Alice #IV
IV
- Bom dia Dra. Constança! Desculpe a hora tão madrugadora!
Visivelmente contrariada a médica mostrou-se afável e educada.
- Faça o favor de entrar. Provavelmente não quererá falar comigo no átrio de uma escada, pois não?
O inspector limpou os sapatos velhos e mal engraxados no tapete e entrou no apartamento. Um olhar rápido e deu para perceber como a médica era minimalista. Uma televisão de pé alto e dois sofás. Alguns quadros repousavam no chão mas para Constantino nada lhe surgia como estranho.
- Sente-se, se fizer favor!
- Obrigado – e aceitou o convite.
- Diga-me o que se passa agora?
O inspector sacou do bolso um pequeno bloco de notas e foi dizendo:
- Necessito de mais dados da mulher que foi entregar a criança. E antes que se esqueça o melhor mesmo é falar quanto antes. Nestas coisas da investigação tudo se torna importante e quanto mais depressa falarmos mais rapidamente poderemos ter respostas!
- Com certeza! Coloque as questões que eu irei respondendo!
- Ainda se recorda da dita mulher, certo?
- Claro!
- Consegue descrevê-la com pormenor?
- Vou tentar…
- Eu vou tomando notas do que for dizendo.
Constança olhou o tecto branco, respirou fundo e principiou:
- Mulher de mais ou menos 30 anos, magra, cabelo sujo e sem incisivos no arco inferior. Tinha um nevus na têmpora esquerda e no pescoço uma tatuagem.
- Uma tatuagem? Que desenho era? Consegue descrevê-lo?
- Era uma estrela… Também vestia um anoraque vermelho com capuz que deixou cair quando entrou com a criança.
- Ora muito bem… já temos dados que não tínhamos antes. Está a ver? Valeu a pena aqui vir!
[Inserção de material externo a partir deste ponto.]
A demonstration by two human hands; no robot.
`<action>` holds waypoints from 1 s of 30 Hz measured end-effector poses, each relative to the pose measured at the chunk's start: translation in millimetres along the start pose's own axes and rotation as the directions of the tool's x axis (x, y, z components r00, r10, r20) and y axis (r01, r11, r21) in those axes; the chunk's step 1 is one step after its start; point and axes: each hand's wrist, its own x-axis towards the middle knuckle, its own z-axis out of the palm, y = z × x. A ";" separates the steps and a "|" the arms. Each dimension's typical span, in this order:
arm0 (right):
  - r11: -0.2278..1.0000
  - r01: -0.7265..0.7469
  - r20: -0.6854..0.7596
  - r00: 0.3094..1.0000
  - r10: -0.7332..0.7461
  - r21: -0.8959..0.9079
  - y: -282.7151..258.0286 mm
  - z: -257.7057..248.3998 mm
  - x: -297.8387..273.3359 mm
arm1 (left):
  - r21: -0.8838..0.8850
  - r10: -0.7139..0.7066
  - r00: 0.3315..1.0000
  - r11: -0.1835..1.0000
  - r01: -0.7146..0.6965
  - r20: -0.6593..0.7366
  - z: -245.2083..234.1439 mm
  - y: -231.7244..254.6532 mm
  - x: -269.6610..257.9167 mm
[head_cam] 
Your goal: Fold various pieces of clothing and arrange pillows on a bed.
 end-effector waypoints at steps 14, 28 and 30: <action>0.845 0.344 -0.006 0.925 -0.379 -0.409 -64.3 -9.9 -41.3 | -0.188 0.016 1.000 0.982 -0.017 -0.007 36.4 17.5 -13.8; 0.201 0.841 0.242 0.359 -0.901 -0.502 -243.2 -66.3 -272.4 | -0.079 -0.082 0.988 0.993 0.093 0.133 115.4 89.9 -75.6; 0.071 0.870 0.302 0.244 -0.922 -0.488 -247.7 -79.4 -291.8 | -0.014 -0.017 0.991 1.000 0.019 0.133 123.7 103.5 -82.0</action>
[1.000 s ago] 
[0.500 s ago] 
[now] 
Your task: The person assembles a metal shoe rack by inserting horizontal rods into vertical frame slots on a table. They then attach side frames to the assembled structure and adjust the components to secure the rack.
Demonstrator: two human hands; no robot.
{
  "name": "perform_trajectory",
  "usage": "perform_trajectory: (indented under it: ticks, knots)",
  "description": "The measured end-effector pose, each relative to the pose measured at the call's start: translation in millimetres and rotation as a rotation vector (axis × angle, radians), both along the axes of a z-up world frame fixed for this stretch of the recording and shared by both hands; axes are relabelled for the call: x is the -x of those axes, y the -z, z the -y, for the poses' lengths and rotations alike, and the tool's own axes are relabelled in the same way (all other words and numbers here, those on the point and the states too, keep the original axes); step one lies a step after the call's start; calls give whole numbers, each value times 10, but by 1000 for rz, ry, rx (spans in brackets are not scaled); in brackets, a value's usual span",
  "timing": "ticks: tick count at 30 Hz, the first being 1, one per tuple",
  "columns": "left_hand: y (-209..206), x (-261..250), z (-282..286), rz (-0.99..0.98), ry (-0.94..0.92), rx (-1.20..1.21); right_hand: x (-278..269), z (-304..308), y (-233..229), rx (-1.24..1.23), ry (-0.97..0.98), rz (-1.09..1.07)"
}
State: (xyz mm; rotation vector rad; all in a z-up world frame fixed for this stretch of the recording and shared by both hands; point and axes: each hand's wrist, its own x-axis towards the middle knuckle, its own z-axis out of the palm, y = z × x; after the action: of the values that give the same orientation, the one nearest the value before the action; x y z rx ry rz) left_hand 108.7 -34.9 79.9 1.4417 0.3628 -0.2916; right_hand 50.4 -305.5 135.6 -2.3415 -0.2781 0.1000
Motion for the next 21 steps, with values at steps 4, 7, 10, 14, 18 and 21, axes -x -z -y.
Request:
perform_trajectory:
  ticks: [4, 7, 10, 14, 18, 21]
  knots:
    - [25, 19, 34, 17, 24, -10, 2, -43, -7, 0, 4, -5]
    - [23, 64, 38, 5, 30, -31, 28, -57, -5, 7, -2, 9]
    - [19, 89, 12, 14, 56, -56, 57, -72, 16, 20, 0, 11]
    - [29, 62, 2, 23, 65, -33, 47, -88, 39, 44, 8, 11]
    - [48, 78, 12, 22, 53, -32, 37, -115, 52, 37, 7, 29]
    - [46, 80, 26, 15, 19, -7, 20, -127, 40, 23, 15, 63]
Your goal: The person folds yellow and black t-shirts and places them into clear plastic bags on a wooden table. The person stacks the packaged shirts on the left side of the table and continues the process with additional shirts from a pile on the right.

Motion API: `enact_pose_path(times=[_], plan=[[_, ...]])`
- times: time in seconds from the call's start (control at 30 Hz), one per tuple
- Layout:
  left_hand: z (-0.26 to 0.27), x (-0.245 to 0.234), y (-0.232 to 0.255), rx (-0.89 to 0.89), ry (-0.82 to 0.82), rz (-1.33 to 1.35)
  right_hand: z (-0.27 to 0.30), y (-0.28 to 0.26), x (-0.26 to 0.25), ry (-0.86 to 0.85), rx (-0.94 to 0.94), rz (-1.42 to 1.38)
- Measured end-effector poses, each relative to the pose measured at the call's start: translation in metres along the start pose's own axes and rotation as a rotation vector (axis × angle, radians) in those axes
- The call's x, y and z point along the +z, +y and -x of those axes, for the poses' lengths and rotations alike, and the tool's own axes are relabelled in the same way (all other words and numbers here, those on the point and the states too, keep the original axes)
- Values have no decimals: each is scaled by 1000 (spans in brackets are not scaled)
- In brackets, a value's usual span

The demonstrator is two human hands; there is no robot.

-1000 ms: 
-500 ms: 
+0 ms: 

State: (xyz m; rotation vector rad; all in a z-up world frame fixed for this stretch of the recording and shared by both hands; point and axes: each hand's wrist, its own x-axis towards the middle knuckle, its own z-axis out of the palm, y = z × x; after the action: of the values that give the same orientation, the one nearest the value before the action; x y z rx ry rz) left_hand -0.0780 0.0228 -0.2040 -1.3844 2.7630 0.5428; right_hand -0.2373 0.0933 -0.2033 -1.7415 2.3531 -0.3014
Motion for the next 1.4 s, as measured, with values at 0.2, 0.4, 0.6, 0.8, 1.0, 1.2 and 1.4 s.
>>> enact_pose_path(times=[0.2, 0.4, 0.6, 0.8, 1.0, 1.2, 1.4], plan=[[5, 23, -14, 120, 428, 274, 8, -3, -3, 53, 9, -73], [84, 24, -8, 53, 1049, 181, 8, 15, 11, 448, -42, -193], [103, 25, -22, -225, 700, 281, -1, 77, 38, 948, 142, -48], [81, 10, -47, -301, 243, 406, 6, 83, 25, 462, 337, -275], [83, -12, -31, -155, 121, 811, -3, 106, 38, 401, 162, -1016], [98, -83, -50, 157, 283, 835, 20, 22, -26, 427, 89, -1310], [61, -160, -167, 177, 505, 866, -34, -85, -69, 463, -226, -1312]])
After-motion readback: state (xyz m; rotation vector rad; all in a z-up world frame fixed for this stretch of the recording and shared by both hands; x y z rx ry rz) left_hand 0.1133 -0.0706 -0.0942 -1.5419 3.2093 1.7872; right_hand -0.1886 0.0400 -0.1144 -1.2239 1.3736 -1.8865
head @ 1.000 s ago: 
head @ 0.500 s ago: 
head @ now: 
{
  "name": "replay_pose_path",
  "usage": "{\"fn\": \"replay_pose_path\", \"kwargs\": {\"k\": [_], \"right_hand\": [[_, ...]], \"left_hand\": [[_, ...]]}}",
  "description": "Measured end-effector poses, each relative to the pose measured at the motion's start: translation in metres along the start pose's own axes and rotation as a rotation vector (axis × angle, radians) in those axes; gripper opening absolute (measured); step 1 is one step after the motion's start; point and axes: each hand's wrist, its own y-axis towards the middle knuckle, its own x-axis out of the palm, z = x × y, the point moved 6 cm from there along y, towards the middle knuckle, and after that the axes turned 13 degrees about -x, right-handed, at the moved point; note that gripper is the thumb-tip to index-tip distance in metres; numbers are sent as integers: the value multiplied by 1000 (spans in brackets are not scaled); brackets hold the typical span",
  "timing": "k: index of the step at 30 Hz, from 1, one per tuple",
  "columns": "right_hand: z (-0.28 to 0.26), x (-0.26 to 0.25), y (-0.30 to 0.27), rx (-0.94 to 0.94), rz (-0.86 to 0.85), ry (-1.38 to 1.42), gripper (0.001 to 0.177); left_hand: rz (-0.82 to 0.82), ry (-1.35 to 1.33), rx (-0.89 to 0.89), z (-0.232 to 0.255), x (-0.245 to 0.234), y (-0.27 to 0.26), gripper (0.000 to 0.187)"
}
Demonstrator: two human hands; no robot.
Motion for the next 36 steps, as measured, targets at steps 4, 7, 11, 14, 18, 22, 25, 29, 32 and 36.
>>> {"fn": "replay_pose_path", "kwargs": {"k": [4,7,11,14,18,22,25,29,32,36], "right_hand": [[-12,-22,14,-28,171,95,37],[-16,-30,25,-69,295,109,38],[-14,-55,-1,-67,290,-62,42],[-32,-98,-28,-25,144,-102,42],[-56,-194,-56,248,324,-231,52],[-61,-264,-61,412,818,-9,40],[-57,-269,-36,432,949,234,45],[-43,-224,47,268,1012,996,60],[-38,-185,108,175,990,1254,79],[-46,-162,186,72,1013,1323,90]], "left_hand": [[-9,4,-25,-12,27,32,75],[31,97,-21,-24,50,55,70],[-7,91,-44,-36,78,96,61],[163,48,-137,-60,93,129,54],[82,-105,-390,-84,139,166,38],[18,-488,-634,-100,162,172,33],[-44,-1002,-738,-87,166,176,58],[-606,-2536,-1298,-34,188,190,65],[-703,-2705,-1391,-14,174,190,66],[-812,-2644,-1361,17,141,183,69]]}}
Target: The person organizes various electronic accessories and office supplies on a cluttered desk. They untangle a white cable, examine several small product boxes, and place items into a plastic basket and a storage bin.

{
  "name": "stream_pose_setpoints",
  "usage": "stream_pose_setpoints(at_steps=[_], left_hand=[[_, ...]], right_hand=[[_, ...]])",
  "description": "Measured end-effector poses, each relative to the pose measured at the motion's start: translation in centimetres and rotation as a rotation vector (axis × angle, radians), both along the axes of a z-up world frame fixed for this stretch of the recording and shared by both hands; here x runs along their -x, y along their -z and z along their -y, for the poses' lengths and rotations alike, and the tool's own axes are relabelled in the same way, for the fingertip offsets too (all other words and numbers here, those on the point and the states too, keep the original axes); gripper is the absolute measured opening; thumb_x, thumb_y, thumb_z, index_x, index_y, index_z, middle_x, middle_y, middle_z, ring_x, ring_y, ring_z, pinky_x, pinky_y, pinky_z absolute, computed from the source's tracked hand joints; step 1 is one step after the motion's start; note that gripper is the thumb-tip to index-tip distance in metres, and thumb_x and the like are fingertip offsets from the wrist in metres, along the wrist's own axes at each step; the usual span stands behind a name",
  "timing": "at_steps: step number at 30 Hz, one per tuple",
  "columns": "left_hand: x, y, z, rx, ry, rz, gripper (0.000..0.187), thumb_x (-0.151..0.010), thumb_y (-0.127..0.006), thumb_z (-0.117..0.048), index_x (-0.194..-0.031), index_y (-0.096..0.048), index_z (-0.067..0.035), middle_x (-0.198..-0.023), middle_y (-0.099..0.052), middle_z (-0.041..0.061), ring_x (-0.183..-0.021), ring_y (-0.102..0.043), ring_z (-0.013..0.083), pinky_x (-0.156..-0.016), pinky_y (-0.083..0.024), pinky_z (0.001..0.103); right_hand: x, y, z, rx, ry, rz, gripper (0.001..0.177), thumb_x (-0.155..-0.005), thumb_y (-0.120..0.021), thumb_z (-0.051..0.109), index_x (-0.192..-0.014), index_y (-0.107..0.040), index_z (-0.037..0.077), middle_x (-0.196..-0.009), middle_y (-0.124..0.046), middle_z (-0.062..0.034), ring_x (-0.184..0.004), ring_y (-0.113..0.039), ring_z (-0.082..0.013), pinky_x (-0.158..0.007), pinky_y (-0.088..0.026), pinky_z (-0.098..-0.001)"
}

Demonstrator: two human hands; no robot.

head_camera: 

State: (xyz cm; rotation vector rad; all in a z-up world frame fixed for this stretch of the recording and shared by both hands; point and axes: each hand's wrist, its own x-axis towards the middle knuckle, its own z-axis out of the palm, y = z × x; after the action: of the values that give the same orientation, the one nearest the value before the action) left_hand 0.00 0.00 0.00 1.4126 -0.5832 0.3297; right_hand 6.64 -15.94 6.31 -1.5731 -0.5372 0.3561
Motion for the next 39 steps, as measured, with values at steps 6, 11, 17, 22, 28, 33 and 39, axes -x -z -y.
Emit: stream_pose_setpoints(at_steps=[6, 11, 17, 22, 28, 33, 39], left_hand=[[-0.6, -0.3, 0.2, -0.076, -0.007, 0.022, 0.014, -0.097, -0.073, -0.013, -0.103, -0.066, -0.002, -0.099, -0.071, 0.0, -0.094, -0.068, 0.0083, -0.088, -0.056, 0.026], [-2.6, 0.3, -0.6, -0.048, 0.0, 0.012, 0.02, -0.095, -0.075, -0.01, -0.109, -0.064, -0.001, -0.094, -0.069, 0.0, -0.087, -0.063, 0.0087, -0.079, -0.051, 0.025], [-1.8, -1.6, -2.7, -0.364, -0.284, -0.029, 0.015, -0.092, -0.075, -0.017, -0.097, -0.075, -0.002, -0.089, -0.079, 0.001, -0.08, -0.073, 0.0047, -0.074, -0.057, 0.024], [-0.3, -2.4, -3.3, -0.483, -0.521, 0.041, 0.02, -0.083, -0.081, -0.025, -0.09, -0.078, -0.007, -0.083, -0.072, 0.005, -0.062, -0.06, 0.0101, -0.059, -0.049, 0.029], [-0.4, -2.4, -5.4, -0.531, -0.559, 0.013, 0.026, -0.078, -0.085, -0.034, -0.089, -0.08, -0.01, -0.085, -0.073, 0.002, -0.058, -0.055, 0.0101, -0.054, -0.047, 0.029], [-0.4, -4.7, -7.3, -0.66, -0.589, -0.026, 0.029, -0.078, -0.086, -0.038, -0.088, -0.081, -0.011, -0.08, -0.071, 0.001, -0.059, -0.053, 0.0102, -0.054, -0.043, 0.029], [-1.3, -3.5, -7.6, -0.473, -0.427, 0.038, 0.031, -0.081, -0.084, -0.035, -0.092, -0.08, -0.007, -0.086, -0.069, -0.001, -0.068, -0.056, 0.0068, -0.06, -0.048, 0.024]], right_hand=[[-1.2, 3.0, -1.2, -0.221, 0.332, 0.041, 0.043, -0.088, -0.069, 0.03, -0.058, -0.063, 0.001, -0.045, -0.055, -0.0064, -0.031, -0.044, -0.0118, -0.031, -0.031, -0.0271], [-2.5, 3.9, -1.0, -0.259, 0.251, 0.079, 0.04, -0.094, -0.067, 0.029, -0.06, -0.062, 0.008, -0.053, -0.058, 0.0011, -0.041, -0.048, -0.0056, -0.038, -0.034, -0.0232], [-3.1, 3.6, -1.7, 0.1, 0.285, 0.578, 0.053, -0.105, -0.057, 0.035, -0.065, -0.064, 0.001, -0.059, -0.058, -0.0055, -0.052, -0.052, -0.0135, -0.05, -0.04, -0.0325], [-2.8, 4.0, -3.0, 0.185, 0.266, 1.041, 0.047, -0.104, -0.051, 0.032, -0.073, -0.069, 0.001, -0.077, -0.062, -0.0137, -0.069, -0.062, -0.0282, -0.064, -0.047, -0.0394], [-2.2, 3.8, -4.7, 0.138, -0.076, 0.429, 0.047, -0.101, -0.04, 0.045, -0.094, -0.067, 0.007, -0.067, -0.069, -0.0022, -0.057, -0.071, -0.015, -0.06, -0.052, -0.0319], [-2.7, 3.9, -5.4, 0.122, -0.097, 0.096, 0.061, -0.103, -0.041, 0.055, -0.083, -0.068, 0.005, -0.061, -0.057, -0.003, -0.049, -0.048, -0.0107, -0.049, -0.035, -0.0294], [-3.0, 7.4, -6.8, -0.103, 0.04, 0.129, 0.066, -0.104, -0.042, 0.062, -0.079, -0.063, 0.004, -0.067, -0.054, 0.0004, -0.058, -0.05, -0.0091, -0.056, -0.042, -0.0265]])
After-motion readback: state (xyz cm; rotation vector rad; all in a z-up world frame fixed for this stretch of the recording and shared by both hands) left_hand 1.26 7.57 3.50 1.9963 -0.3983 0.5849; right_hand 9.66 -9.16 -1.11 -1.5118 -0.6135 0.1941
E recorda-se do que trazia calçado?
- Isso é que não sei dizer… Talvez a enfermeira ou o segurança tenha reparado.
- Mas não repararam que eu já perguntei…
O silêncio impôs-se para passados uns segundos Constantino se levantar do sofá e avançar:
- Posso colocar outras questões que me parecem pertinentes?
Era óbvio que o Inspector ferrara o dente na testemunha médica e não estava disposto a larga-la.
- Pergunte – o enfado parecia evidente por parte de Constança.
- Confessou que não via o seu irmão há uns anos, mais precisamente tem ideia?
- Tenho! Ele saiu de casa numa noite de Consoada.
- E sabe porquê?
- Uma normal discussão com o meu pai que sempre pretendeu mandar na vida dos outros… Minha incluída!
- Portanto desde essa noite nunca mais soube nada de Adriano Belchior?
- Não… nada! Isto é até ontem à noite quando ele me apanhou no parque de estacionamento. Mas deixei-o a falar sozinho…
- Quer dizer que não sabe o que ele faz na vida?
- Não! Tanto pode ser um varredor de rua, como um taxista ou um cientista… Seja o que for não sei rigorosamente nada sobre ele.
O Inspector andava pela sala quase vazia para depois acabar por confessar:
- O seu irmão é responsável por uma das maiores empresas de tecnonogia do Mundo…
- Está a brincar…
- Não estou… E o que temo é que ele esteja a ser chantageado para fazer espionagem industrial.
- Ai… que coisa horrível…
- E a minha derradeira pergunta é esta: crê que o seu irmão aceda a esta chantagem?
- Não creio… até porque a Alice já está com ele.
- Tem a certeza?
- Como assim a certeza?
O inspector despejou o ar e continuou:
- O seu irmão não tem filhos dele. A Alice foi adoptada. Mas ao que soube já hoje a menina tinha uma irmã gêmea.
- Ai inspector... Então a Alice que eu tratei pode não ser a filha dele?
- Exactamente.
- Mas e a roupa boa que a criança trazia?
- É o mistério que temos entre mãos!